Background: Detection of specific IgE for Hymenoptera venoms and skin tests are well established diagnostic tools for the diagnosis of insect venom hypersensitivity. The aim of our study was to analyze the effect of total IgE levels on the outcome of generalized anaphylactic reactions after a Hymenoptera sting.
Methods: Two hundred and twenty patients allergic to bee, wasp, or European hornet venom were included in the study. Their specific and total IgE levels, serum tryptase levels, skin tests, and sting history were analyzed.
Results: In patients with mild reactions (grade I, generalized skin symptoms) we observed higher total IgE levels (248.0 kU/l) compared to patients with moderate reactions (grade II, moderate pulmonary, cardiovascular, or gastrointestinal symptoms; 75.2 kU/l) and severe reactions (grade III, bronchoconstriction, emesis, anaphylactic shock, or loss of consciousness; 56.5 kU/l; P < 0.001).

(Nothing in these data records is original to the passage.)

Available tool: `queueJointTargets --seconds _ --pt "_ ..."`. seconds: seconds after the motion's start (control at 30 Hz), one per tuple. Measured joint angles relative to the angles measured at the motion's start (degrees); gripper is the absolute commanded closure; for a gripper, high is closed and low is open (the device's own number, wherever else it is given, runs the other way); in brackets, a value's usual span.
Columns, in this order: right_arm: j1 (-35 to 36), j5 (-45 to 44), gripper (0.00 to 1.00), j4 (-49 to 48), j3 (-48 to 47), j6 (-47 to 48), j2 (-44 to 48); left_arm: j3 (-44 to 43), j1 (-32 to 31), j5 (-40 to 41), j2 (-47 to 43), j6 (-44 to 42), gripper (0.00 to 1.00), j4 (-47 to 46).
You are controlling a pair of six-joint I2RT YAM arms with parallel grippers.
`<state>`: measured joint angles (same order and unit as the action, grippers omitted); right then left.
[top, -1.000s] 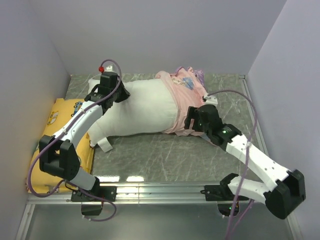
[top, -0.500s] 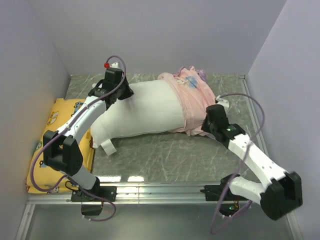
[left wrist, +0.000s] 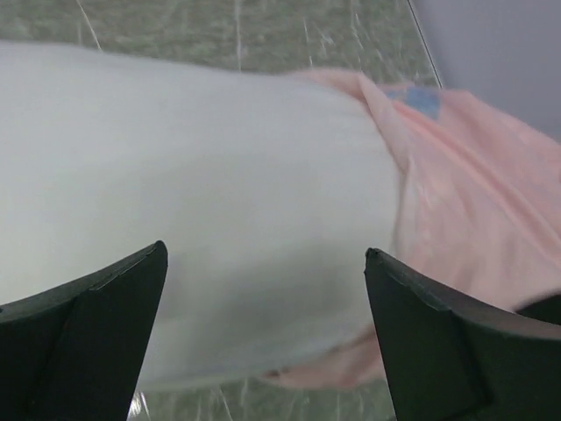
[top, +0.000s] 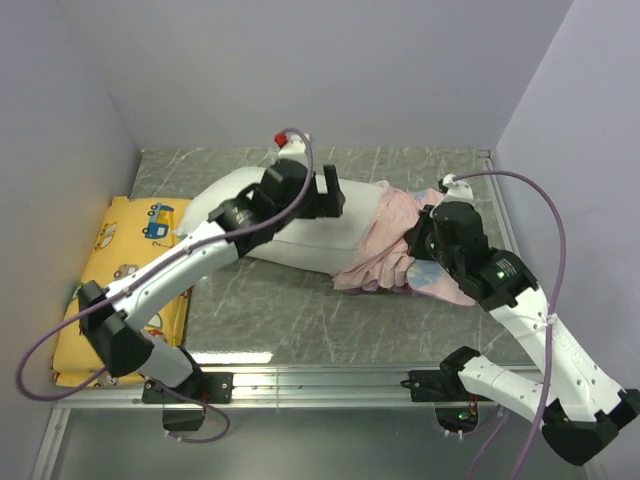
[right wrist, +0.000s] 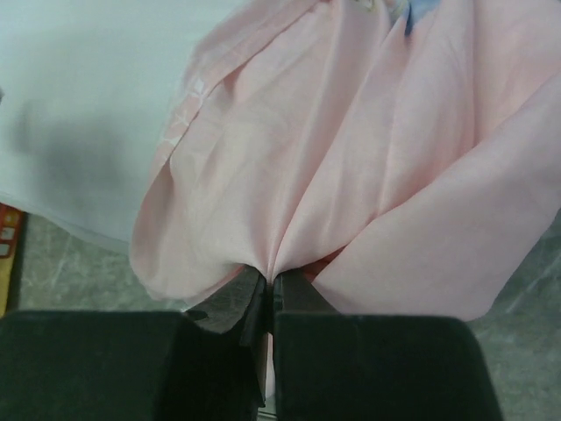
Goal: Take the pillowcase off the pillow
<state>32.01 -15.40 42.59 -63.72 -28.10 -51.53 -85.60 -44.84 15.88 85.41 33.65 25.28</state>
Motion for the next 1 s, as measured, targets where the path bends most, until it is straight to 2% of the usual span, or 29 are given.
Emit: queueJointTargets --seconds 0.1,0.17,0.27,0.37,0.4,0.43,0.47,0.53,0.57,0.67,0.73,0.93,1.0 --pt "0.00 -0.26 1.00 0.35 -0.28 0.44 -2.36 6.67 -5.07 2.82 -4.55 1.70 0.01 -1.73" --pt "0.02 -0.37 1.00 0.66 -0.90 0.59 -3.13 11.63 -6.12 3.10 -5.81 3.23 0.01 -3.32" --pt "0.17 -0.42 1.00 0.81 -1.77 0.74 -3.50 17.99 -6.47 3.04 -4.83 5.68 0.01 -5.33" --pt "0.55 -0.20 1.00 1.38 -1.84 0.72 -3.52 19.04 -6.47 3.19 -1.46 7.67 0.01 -6.60" --pt "0.68 -0.24 1.00 1.68 -1.84 0.74 -3.58 18.80 -6.47 3.41 -0.52 8.07 0.08 -7.08" --pt "0.76 -0.39 1.00 1.84 -1.84 0.74 -3.67 18.29 -6.38 3.56 0.66 8.63 0.22 -7.45" --pt "0.74 -0.68 1.00 1.95 -1.84 0.76 -3.72 17.62 -6.16 3.56 1.77 9.27 0.61 -7.89" --pt "0.74 -1.29 1.00 2.05 -1.84 0.94 -3.82 16.70 -4.52 2.54 3.87 10.27 0.94 -9.33" --pt "0.74 -1.66 1.00 2.03 -1.84 1.03 -3.82 16.70 -3.30 1.40 4.39 10.82 1.00 -10.27" --pt "0.24 -2.56 1.00 1.99 -1.86 1.36 -4.09 16.52 1.51 -2.47 5.25 11.52 1.00 -12.28" --pt "-2.51 -1.46 1.00 1.81 -1.86 1.44 -4.48 16.24 4.50 -3.69 4.98 11.61 1.00 -12.50" --pt "-19.02 4.42 1.00 0.70 -1.75 1.31 -3.41 17.97 17.09 -13.29 0.44 12.72 1.00 -13.73" --pt "-22.40 4.37 1.00 0.70 -1.75 1.27 -2.21 19.23 22.10 -15.98 -1.64 13.00 1.00 -13.14"
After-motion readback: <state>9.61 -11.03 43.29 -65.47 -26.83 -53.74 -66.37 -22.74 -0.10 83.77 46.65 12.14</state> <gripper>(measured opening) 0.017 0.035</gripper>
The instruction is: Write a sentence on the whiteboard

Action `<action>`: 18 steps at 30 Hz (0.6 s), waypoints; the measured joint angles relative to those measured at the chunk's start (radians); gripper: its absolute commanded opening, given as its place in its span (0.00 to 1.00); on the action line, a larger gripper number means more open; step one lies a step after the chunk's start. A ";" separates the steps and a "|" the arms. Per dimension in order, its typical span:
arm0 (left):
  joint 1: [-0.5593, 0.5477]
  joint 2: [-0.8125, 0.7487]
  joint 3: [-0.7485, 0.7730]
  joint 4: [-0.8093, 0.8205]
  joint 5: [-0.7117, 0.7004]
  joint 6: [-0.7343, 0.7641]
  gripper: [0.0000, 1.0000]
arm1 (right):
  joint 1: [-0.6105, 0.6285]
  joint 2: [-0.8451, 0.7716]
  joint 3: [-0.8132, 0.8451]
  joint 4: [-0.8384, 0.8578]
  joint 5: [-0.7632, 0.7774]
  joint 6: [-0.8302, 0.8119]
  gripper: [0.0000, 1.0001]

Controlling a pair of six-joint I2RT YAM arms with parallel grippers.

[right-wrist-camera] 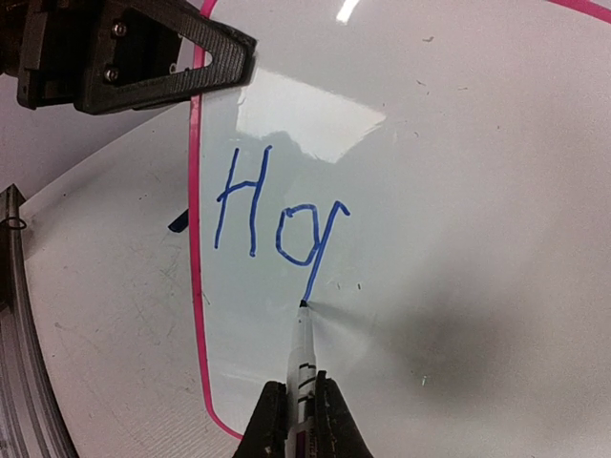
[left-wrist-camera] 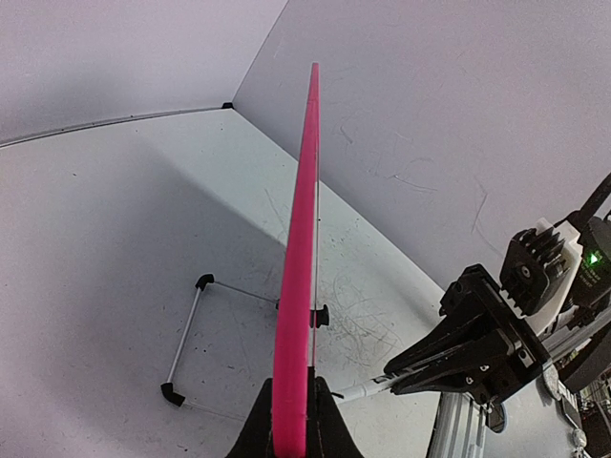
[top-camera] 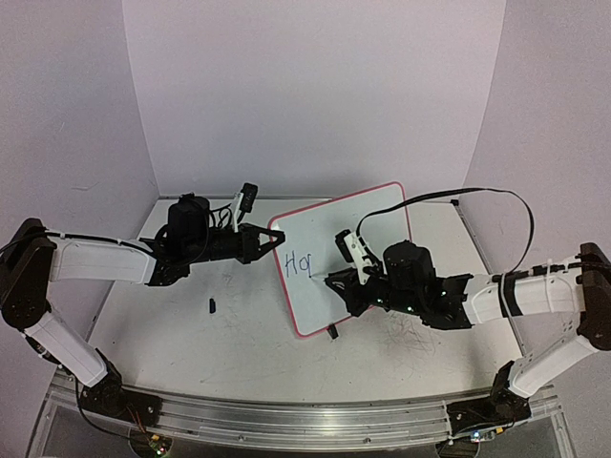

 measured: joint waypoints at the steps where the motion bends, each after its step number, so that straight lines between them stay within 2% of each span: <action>1: 0.000 0.000 0.000 0.000 0.000 0.000 0.00 | 0.000 0.000 0.000 0.000 0.000 0.000 0.00; 18: 0.000 0.000 0.000 0.000 0.001 0.000 0.00 | 0.006 -0.038 0.004 -0.014 0.000 0.014 0.00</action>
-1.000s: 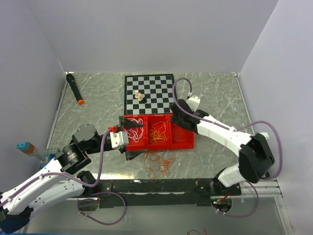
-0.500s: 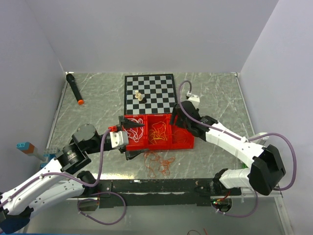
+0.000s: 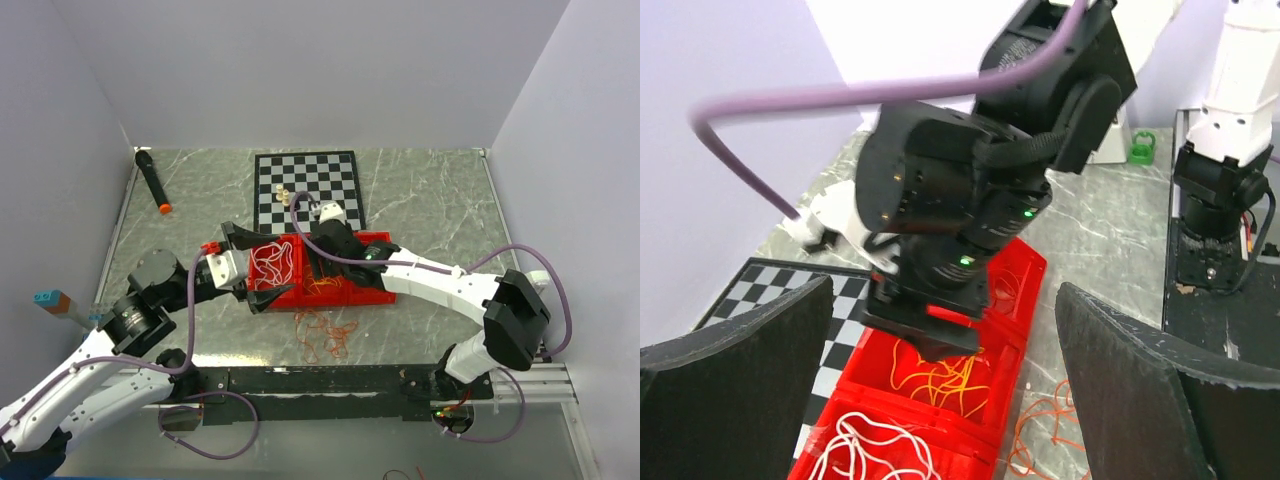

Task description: Untangle the cables

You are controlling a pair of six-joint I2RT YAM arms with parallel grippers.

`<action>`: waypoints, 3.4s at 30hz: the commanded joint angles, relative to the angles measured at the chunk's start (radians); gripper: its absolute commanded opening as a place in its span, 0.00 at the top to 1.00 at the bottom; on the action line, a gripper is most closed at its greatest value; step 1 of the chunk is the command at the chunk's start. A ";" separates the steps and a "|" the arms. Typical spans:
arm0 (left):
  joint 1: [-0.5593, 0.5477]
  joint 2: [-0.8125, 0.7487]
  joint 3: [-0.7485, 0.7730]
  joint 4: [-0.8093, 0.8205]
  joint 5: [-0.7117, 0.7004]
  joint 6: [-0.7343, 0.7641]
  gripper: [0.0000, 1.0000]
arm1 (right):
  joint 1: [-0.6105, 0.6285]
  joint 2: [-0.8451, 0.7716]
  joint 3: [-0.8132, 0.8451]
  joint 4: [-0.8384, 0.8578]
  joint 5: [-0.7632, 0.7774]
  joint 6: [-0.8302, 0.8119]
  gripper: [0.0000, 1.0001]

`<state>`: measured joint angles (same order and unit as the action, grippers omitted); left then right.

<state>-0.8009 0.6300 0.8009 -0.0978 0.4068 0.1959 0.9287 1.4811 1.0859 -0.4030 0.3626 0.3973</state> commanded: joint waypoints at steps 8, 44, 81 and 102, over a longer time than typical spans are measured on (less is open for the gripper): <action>0.025 -0.026 0.044 -0.011 -0.014 -0.075 0.03 | -0.004 0.027 0.045 -0.068 -0.155 -0.368 0.41; 0.028 -0.030 0.050 0.003 -0.016 -0.061 0.03 | 0.108 0.168 0.085 -0.250 0.079 -0.621 0.43; 0.085 -0.010 0.274 0.277 -0.547 -0.153 0.03 | 0.016 -0.161 -0.044 0.009 0.243 -0.444 1.00; 0.086 -0.021 0.222 0.196 -0.376 -0.133 0.03 | -0.082 -0.279 -0.169 0.024 -0.081 -0.229 0.38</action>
<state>-0.7193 0.6121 1.0374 0.1078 -0.0319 0.0437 0.8444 1.2026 0.8913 -0.4408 0.2928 0.1226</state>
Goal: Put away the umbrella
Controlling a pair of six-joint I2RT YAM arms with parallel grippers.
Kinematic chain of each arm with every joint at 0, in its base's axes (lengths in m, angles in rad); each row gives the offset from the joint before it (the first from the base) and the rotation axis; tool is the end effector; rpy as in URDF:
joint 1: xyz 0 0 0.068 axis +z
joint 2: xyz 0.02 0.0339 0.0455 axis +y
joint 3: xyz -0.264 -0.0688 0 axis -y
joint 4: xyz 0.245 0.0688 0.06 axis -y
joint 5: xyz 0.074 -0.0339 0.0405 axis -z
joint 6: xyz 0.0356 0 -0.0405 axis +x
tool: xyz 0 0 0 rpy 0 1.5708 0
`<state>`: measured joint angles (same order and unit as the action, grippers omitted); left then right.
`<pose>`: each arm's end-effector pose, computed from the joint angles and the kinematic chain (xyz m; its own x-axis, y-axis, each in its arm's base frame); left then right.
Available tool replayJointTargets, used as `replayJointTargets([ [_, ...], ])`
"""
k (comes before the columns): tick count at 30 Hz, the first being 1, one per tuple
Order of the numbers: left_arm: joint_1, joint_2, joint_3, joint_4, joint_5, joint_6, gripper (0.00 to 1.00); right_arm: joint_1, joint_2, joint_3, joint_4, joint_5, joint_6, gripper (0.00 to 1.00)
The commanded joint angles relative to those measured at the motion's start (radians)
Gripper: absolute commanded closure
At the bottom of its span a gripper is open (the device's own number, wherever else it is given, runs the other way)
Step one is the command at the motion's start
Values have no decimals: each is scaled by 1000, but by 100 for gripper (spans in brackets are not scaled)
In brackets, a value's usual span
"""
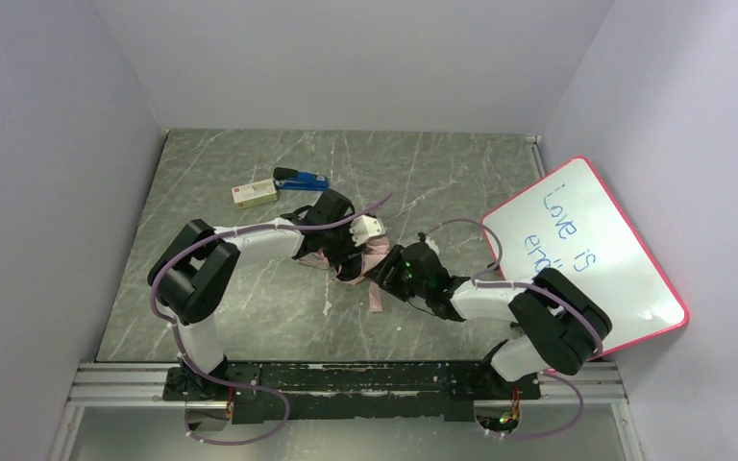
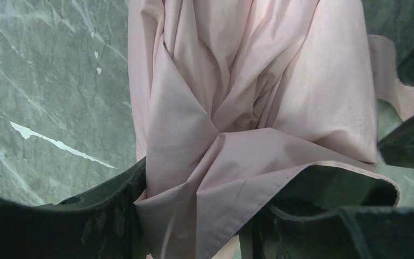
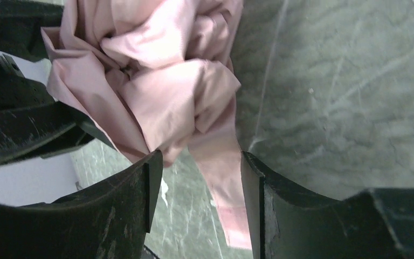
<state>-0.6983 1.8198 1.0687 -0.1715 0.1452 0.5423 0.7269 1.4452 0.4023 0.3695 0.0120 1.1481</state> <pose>0.2809 -0.2425 0.1589 -0.1601 0.8011 -0.5767 0.9173 0.3365 0.2128 0.1855 0.1644 0.1256 -0.7908 0.5171 -0.3275 0.1553 0.6870 0.7098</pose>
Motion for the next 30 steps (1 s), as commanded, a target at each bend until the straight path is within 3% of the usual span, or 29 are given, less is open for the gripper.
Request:
replayJointTargets([
  [1, 6, 86, -32, -99, -121, 28, 95, -1, 101, -2, -212, 113, -76, 40],
  [14, 6, 92, -26, -101, -123, 28, 95, -3, 149, 35, -129, 208, -303, 45],
  [18, 6, 96, -24, -103, -124, 30, 95, -10, 142, 41, -112, 137, -343, 46],
  [24, 6, 99, -26, -100, -124, 27, 95, -9, 148, -6, -64, -41, -286, 47],
  [30, 6, 99, -26, -102, -126, 28, 95, -9, 132, -75, -54, -112, -173, 49],
])
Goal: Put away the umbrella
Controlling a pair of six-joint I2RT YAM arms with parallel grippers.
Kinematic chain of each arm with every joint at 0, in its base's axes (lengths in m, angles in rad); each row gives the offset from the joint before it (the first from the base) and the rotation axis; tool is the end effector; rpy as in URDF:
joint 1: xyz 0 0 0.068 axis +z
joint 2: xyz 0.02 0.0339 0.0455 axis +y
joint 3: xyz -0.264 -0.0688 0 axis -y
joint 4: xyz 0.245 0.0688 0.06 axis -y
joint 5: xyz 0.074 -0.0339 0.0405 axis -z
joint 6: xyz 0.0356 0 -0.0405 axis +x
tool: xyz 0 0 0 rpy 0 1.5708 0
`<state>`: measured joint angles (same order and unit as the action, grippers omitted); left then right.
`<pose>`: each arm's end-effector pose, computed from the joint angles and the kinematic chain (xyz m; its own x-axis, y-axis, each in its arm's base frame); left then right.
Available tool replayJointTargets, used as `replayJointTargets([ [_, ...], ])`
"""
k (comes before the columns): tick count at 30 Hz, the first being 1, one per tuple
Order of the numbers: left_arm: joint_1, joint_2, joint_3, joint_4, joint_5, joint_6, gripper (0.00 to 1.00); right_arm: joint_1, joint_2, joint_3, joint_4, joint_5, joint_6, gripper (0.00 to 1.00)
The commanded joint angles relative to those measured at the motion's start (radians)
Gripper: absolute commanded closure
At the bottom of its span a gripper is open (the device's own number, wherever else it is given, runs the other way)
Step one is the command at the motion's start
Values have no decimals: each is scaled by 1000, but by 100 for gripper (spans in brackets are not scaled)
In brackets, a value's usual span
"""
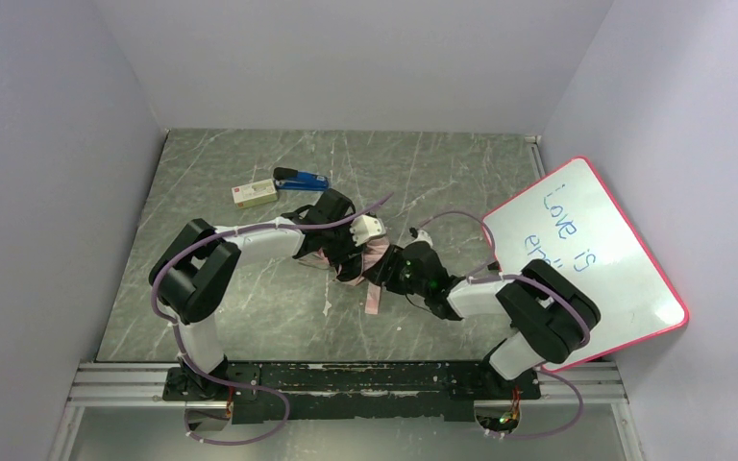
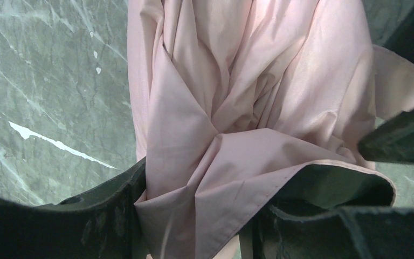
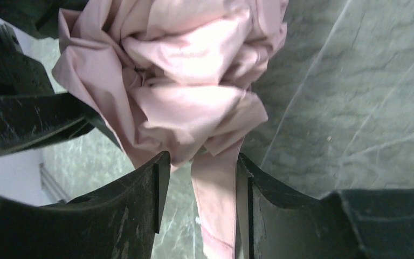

Accordingly, 25% of the patients with low levels of total IgE (<50 kU/l), but no individual with total IgE levels >250 kU/l, developed loss of consciousness (P = 0.001). Additionally, specific IgE levels were related to total IgE levels: Specific IgE levels increased from 1.6 to 7.1 kU/l in patients with low (<50 kU/l) and high (>250 kU/l) total IgE levels, respectively (P < 0.001). Specific IgE levels correlated inversely to the clinical reaction grades, however, this trend was not statistically significant (P = 0.083).
Conclusion: Patients with Hymenoptera venom allergy and high levels (>250 kU/l) of total IgE, predominantly develop grade I and grade II reactions and appear to be protected from grade III reactions. However, this hypothesis should be confirmed by extended studies with sting challenges.